* [What the exercise asks] One number is the whole answer: how many lines of the material hold "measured".

Start of Data below

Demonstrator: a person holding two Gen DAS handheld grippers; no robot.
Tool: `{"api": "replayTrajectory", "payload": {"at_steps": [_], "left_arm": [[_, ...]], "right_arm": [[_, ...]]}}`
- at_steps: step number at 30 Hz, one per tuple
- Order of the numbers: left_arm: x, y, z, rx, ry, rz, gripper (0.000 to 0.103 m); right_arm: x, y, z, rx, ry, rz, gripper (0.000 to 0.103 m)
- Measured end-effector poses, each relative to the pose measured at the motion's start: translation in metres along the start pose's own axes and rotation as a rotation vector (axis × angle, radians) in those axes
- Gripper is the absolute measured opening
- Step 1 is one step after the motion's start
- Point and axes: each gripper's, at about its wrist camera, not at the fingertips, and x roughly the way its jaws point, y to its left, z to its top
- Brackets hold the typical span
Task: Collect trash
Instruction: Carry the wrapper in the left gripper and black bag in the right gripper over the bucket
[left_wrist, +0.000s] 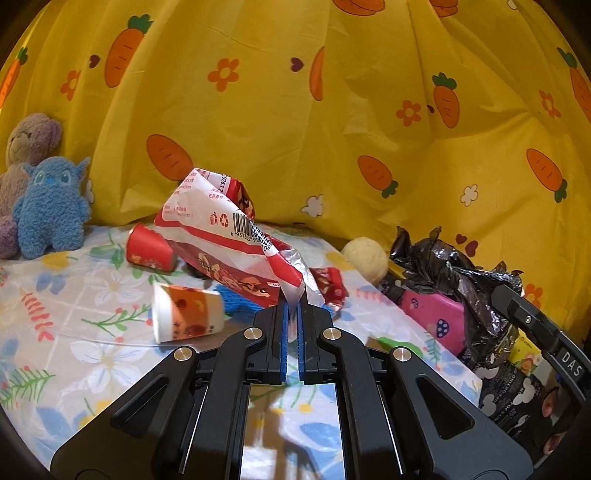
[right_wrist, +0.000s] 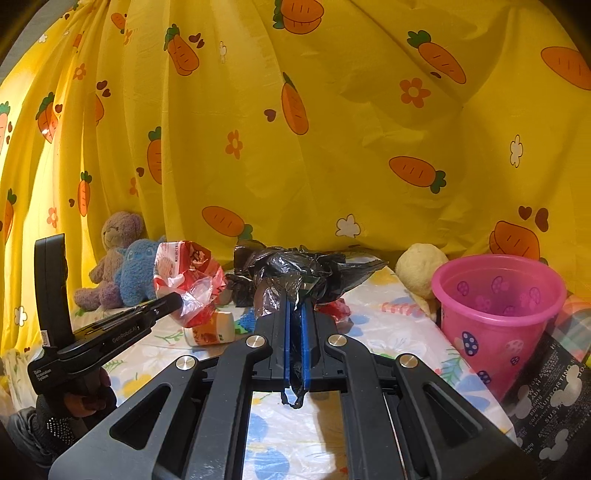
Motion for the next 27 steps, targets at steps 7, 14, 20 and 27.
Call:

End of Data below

* [Answer box] 2